Sunday 7 June 2009

Death and taxes

Death seems to be the theme of the year so far. Two funerals in just over a week, and my first outing to the Drug and Alcohol Related Deaths group.

The DARD group aims to identify any improvements any agency in the city could make. Sometimes, there really wasn't anything different that we can see would have made a difference. Accidents happen. The interaction between alcohol, drugs (street and prescription) is unpredictable. Sometimes people succeed in their aim of removing themselves from the planet.

But sometimes we have to admit we screwed up. When someone desperate is turned away because their ex works at the service they need....well, surely it's right that the staff member moves somewhere else so the person can actually get somewhere to live rather than stay on the street. And two of us agencies have changed our policies to make that so.
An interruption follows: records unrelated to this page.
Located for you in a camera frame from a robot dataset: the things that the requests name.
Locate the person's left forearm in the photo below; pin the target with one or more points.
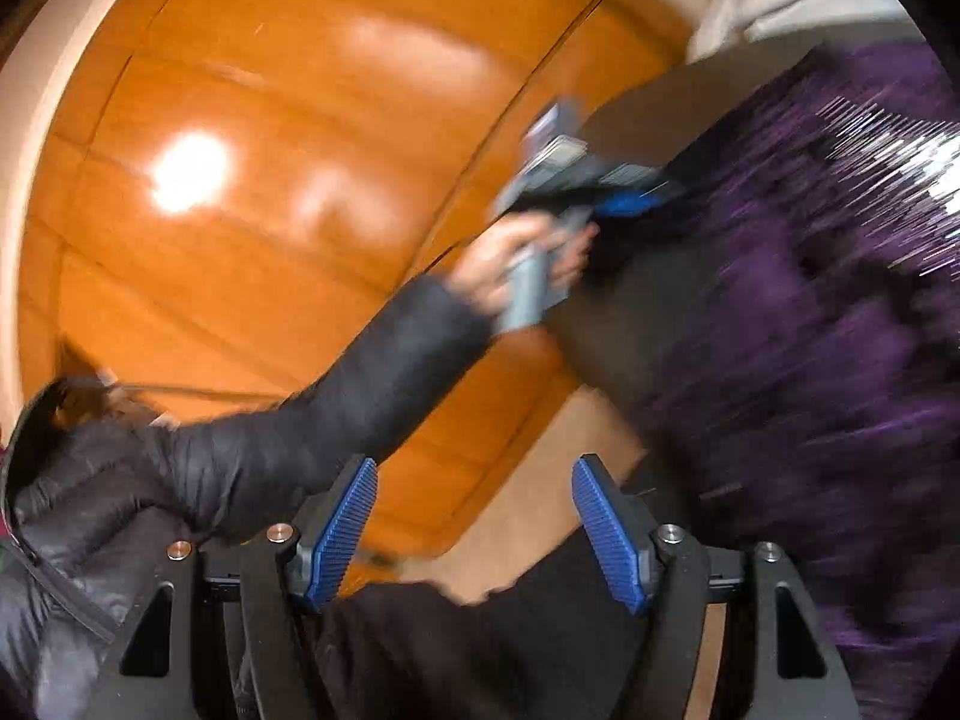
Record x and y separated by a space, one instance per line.
337 405

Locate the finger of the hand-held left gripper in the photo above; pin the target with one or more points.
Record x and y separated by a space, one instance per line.
626 202

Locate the person's black pants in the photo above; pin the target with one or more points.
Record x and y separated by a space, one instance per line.
487 652

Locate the person's black puffy jacket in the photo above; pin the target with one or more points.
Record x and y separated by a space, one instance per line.
67 540

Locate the purple garment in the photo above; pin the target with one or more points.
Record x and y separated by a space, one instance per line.
787 360

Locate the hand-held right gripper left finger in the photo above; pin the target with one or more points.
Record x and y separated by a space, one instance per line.
341 532

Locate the person's left hand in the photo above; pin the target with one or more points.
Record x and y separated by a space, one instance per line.
487 262

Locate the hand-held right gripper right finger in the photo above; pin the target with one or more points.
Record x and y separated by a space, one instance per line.
611 540
It won't now help Nico, sadly.

And sometimes we just totally missed every chance.

One of the four people we discussed, Aga, was only 19. Her parents in Poland, who waved goodbye to her in September to go to uni in our city, had no idea that she'd dropped out, lost her place in halls, and got in with drug and alcohol users. Of course, being from and A8 country, she had no recouse to public funds, so couldn't get benefits or a roof over her head. So to get somewhere to stay she had to take what she could get, and sadly, a lot of the people who won't ask questions are the fluid population of drug users.

There are big questions here for national government, as well as us locally. The government want to end all rough sleeping by 2012. So someone somewhere has to do something about all the people who can't access public funds. Taxpayers rule.

And pity the person who had to tell Aga's parents that she had died, in England, and of a heroin and alcohol overdose.